If you've ever used Cisco Prime Infrastructure's CLI Templating, you'll find that Cisco DNA's (Digital Network Architecture) CLI templating is an enhanced version found within Cisco Prime. Of course, there are many other features within DNA but this is just a quick example while I have 15 minutes of free time to demonstrate CLI templating and how it can be used to effectively deploy unified templates to a Cisco infrastructure instead of using other methods such as: Python + CLI scraping, Ansible, or Python with a combination of Git for version control.

The concept of a CLI template is very straight forward although you need some consideration before deploying this on a global scale. Some considerations are:

• CLI Template versions for specific IOS (is the command supported in all IOS versions across the whole network?)
• CLI Template versions for specific models (Are you dealing with 9300s, 3850s? 3750Xs? even plain 3550s and 3750s?, are the models even supported with Cisco DNA? Find the supported devices here)
• Are you designing a generic template that can be used across all locations in the network or only a selected area?
• If you are designing generic templates, have you considered to create templates based on HQ Core vs Branch Access vs Warehouse Wireless?

The very basics of CLI templating can allow you to just design a template with specific variables that a network engineer or level 1/1st line tech could use to deploy an access switch. You can ensure a unified configuration is applied to all remote devices upon first deployment but what stops those monkey techs logging onto a switch and changing configuration manually? It isn't smart to block login access for users and demand any configuration to be performed via a central server (eg. the DNA appliance) because there comes a time where someone may need access to a device to troubleshoot or simply put a port in a different VLAN. You have the additional features that can be integrated into your network such as Cisco ISE and TACACS+ but let's get back to DNA CLI templates.

Let's create a simple generic template to be applied to branch access switches.

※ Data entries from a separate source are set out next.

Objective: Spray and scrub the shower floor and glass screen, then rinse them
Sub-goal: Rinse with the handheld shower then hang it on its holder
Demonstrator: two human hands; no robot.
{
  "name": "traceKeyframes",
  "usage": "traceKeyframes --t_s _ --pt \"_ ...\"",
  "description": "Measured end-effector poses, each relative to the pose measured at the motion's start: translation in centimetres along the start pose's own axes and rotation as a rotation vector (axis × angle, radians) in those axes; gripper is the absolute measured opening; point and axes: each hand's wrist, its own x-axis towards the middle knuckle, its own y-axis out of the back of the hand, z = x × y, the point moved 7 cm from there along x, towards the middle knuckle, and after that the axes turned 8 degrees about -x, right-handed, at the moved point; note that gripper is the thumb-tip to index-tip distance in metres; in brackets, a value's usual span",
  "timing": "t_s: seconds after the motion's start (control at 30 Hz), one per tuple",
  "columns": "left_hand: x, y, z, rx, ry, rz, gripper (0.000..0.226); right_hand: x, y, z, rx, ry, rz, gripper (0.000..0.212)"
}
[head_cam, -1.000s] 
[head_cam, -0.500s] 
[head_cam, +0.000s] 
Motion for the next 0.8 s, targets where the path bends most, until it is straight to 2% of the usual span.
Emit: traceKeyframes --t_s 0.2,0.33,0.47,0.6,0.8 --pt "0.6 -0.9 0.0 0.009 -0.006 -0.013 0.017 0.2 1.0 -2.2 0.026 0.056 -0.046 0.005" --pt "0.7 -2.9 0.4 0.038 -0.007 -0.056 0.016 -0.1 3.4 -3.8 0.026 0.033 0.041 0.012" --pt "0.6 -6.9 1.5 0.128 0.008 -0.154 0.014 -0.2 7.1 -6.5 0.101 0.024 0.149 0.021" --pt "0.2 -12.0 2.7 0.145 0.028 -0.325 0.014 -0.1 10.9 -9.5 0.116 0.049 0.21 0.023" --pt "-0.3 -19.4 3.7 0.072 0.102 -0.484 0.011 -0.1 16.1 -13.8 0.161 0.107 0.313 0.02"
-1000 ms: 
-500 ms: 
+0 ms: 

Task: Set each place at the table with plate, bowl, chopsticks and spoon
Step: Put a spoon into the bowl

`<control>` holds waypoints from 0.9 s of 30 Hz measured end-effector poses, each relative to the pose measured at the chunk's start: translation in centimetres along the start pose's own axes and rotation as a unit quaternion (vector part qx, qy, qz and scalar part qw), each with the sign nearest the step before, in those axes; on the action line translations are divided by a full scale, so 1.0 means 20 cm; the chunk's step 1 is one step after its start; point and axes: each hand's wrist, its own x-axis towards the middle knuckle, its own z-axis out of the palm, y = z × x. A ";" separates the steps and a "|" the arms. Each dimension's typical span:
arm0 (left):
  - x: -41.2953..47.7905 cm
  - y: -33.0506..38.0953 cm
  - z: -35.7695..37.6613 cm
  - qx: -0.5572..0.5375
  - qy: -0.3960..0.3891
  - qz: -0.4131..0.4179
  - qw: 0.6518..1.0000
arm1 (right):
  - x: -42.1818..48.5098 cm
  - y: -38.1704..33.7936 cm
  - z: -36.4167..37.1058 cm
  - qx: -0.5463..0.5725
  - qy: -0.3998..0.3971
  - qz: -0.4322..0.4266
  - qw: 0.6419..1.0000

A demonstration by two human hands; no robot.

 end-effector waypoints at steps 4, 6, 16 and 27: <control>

We need to be smart about the templating. Our branches have the same model switch, running the same IOS version but the difference is that Branch-C has another switch. We would probably want to configure an EtherChannel (no lacp/pagp, just static) between SW1 and SW2 (let's assume its 4 ports, g1/0/45-g1/0/48), so we don't want to include that configuration within our generic global template, but some global variables/commands we can deploy across all the switches would be:

• Service password-encryption
• Set hostname (per device which can be done via the template deployment)
• Set Timezone and summer-time
• Set VTP mode to transparent
• Set the domain name on the switch
• Configure 2 x Domain servers that are located at HQ

Some generic commands won't require user input such as enabling services, but others such as hostname will need some kind of input from either the user, or if you plan on automating this deployment you can pull data from a database (eg. a CMDB that ties into your network monitoring solution). Let's dive into the DNA template:

I've created a new project and then created a template called Generic - General Access Switch

Within DNA CLI templates, you can define variables like such: $myVariable

This then allows you to specific edit the variable from the input form that you will see when you deploy the template. The common variable would be a string but others include string > select, IP address, MAC address, checkboxes etc...

If we take something a bit more complicated, you can see that instead of making the user input commands such as spanning-tree portfast on interfaces the engineer would like this feature enabled, we can provide the option if they would like it enabled for the range of ports he is considering to be access ports at the specific branch site. This isn't the best example because the engineer has to be competent to know why they would want to enable portfast and to ensure that if it's a recommended design (instead of configuring via global) then to ensure they configure this on every port. That is where templating can't help you. You need to ensure staff/engineers are competent in their job and will follow documentation if you have a well documented deployment for branch access switches. Anyway, carry on:

Cisco DNA CLI Templating uses VTL language (velocity template language). Let's change this variables so that the engineer can only set portfast to True or False and run a simulation within Cisco DNA. The big improvement with DNA is that unlike prime, there is actually a syntax checker that confirms if the syntax is correct. Cisco Prime would fail to deploy a template and then tell you something is wrong, always a handy feature.

Take a look at the test simulation of our CLI template:

Now can this be done other than using Cisco DNA?

CLI Templating can be done with Excel spreadsheets and Python for all I care. CLI Templating can be achieved via Ansible or even writing your own Python library with Netmiko + some templating format of choice such as XML, JSON or Jinja2. CLI Templating isn't new but that isn't what Cisco's DNA solution brings to the table. The problem that we face currently is that these templates are not compatible with other vendor configurations. This is a common problem and there isn't a single interface to allow us to interpret a configuration for different vendors, we need to individually create templates depending on the Vendor, version, model and even the device role. While Cisco DNA states some other vendors are supported such as Palo Alto (for DNA inventory), it is much easier to use Anisble for smaller environments that don't implement a lot of Cisco.

Cisco's DNA licenses are required when purchasing the new line of CAT9Ks (9200,9300,9400 etc...) but doesn't mean you can start running DNA centre. The DNA appliance is required along with a device license so be careful when trying to make the decision to run DNA. It isn't cheap nor something you should deploy in a weeks time.